= Beginning of Section =

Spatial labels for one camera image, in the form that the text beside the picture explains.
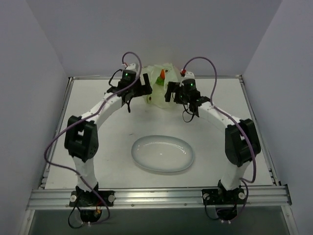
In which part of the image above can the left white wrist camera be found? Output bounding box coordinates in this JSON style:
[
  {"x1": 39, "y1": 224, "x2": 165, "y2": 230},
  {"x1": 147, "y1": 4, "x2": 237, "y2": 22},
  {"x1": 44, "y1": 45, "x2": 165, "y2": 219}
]
[{"x1": 125, "y1": 63, "x2": 139, "y2": 73}]

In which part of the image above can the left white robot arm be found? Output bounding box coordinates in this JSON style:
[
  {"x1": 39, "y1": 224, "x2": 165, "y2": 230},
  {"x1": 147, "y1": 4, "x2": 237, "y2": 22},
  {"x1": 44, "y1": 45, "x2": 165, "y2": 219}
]
[{"x1": 64, "y1": 70, "x2": 152, "y2": 205}]

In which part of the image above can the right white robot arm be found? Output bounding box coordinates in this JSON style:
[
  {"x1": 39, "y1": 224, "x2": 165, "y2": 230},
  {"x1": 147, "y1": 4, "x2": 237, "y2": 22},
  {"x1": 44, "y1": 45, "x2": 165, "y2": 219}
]
[{"x1": 165, "y1": 79, "x2": 261, "y2": 202}]

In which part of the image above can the aluminium front rail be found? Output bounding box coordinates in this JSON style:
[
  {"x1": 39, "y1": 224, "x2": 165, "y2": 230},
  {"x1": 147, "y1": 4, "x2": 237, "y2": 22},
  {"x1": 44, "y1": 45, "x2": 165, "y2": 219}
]
[{"x1": 26, "y1": 186, "x2": 291, "y2": 210}]

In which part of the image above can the orange fake fruit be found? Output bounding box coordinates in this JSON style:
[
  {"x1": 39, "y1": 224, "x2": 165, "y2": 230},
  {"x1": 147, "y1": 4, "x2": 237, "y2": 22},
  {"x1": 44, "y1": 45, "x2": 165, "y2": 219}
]
[{"x1": 159, "y1": 70, "x2": 165, "y2": 80}]

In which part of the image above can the white oval plate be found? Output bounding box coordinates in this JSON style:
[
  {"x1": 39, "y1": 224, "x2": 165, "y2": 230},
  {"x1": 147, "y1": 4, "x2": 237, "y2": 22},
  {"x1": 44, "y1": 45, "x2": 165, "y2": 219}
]
[{"x1": 131, "y1": 135, "x2": 195, "y2": 173}]

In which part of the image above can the translucent plastic bag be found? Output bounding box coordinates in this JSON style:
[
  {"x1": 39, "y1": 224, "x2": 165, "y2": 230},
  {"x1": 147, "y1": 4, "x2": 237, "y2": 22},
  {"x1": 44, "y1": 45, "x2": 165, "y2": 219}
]
[{"x1": 142, "y1": 63, "x2": 181, "y2": 109}]

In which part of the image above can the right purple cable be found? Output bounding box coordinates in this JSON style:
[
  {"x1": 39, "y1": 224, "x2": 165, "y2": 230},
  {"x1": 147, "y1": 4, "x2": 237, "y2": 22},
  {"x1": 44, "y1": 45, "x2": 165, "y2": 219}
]
[{"x1": 183, "y1": 56, "x2": 256, "y2": 218}]

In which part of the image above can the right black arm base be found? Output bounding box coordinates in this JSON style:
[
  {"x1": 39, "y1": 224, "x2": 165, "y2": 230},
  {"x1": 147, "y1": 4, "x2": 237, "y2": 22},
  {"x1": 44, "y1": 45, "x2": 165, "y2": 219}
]
[{"x1": 201, "y1": 181, "x2": 249, "y2": 224}]

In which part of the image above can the purple cable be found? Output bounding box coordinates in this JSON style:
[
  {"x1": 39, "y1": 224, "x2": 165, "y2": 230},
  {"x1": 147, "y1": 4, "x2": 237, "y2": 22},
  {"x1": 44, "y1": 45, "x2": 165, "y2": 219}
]
[
  {"x1": 44, "y1": 51, "x2": 143, "y2": 218},
  {"x1": 183, "y1": 56, "x2": 256, "y2": 218}
]

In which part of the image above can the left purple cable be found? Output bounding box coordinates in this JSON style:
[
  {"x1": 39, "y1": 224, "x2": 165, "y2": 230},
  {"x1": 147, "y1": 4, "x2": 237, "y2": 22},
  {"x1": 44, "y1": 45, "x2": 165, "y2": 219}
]
[{"x1": 44, "y1": 51, "x2": 143, "y2": 218}]

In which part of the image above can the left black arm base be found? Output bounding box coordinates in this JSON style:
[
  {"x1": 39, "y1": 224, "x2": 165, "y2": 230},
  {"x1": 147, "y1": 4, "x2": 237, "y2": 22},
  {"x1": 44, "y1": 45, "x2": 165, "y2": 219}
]
[{"x1": 69, "y1": 185, "x2": 115, "y2": 223}]

= End of Section =

• **PROBLEM REQUIREMENTS**:
Without including any picture, write out the material above exactly.

• **WRITTEN SOLUTION**:
Spatial labels for one camera image, in the form that the text beside the picture explains.
In which part of the image above can the left white wrist camera be found? Output bounding box coordinates in this JSON style:
[
  {"x1": 39, "y1": 224, "x2": 165, "y2": 230},
  {"x1": 147, "y1": 4, "x2": 237, "y2": 22},
  {"x1": 44, "y1": 45, "x2": 165, "y2": 219}
]
[{"x1": 125, "y1": 63, "x2": 139, "y2": 73}]

In which part of the image above can the left white robot arm be found? Output bounding box coordinates in this JSON style:
[
  {"x1": 39, "y1": 224, "x2": 165, "y2": 230},
  {"x1": 147, "y1": 4, "x2": 237, "y2": 22},
  {"x1": 44, "y1": 45, "x2": 165, "y2": 219}
]
[{"x1": 64, "y1": 70, "x2": 152, "y2": 205}]

In which part of the image above can the right white robot arm be found? Output bounding box coordinates in this JSON style:
[
  {"x1": 39, "y1": 224, "x2": 165, "y2": 230},
  {"x1": 147, "y1": 4, "x2": 237, "y2": 22},
  {"x1": 44, "y1": 45, "x2": 165, "y2": 219}
]
[{"x1": 165, "y1": 79, "x2": 261, "y2": 202}]

In which part of the image above can the aluminium front rail be found? Output bounding box coordinates in this JSON style:
[
  {"x1": 39, "y1": 224, "x2": 165, "y2": 230},
  {"x1": 147, "y1": 4, "x2": 237, "y2": 22},
  {"x1": 44, "y1": 45, "x2": 165, "y2": 219}
]
[{"x1": 26, "y1": 186, "x2": 291, "y2": 210}]

In which part of the image above can the orange fake fruit be found? Output bounding box coordinates in this JSON style:
[
  {"x1": 39, "y1": 224, "x2": 165, "y2": 230},
  {"x1": 147, "y1": 4, "x2": 237, "y2": 22},
  {"x1": 44, "y1": 45, "x2": 165, "y2": 219}
]
[{"x1": 159, "y1": 70, "x2": 165, "y2": 80}]

In which part of the image above can the white oval plate be found? Output bounding box coordinates in this JSON style:
[
  {"x1": 39, "y1": 224, "x2": 165, "y2": 230},
  {"x1": 147, "y1": 4, "x2": 237, "y2": 22},
  {"x1": 44, "y1": 45, "x2": 165, "y2": 219}
]
[{"x1": 131, "y1": 135, "x2": 195, "y2": 173}]

In which part of the image above can the translucent plastic bag be found? Output bounding box coordinates in this JSON style:
[
  {"x1": 39, "y1": 224, "x2": 165, "y2": 230},
  {"x1": 147, "y1": 4, "x2": 237, "y2": 22},
  {"x1": 44, "y1": 45, "x2": 165, "y2": 219}
]
[{"x1": 142, "y1": 63, "x2": 181, "y2": 109}]

In which part of the image above can the right purple cable be found? Output bounding box coordinates in this JSON style:
[
  {"x1": 39, "y1": 224, "x2": 165, "y2": 230},
  {"x1": 147, "y1": 4, "x2": 237, "y2": 22},
  {"x1": 44, "y1": 45, "x2": 165, "y2": 219}
]
[{"x1": 183, "y1": 56, "x2": 256, "y2": 218}]

In which part of the image above can the right black arm base be found? Output bounding box coordinates in this JSON style:
[
  {"x1": 39, "y1": 224, "x2": 165, "y2": 230},
  {"x1": 147, "y1": 4, "x2": 237, "y2": 22},
  {"x1": 44, "y1": 45, "x2": 165, "y2": 219}
]
[{"x1": 201, "y1": 181, "x2": 249, "y2": 224}]

In which part of the image above can the purple cable be found? Output bounding box coordinates in this JSON style:
[
  {"x1": 39, "y1": 224, "x2": 165, "y2": 230},
  {"x1": 147, "y1": 4, "x2": 237, "y2": 22},
  {"x1": 44, "y1": 45, "x2": 165, "y2": 219}
]
[
  {"x1": 44, "y1": 51, "x2": 143, "y2": 218},
  {"x1": 183, "y1": 56, "x2": 256, "y2": 218}
]

In which part of the image above can the left purple cable be found? Output bounding box coordinates in this JSON style:
[
  {"x1": 39, "y1": 224, "x2": 165, "y2": 230},
  {"x1": 147, "y1": 4, "x2": 237, "y2": 22},
  {"x1": 44, "y1": 45, "x2": 165, "y2": 219}
]
[{"x1": 44, "y1": 51, "x2": 143, "y2": 218}]

In which part of the image above can the left black arm base be found? Output bounding box coordinates in this JSON style:
[
  {"x1": 39, "y1": 224, "x2": 165, "y2": 230},
  {"x1": 147, "y1": 4, "x2": 237, "y2": 22},
  {"x1": 44, "y1": 45, "x2": 165, "y2": 219}
]
[{"x1": 69, "y1": 185, "x2": 115, "y2": 223}]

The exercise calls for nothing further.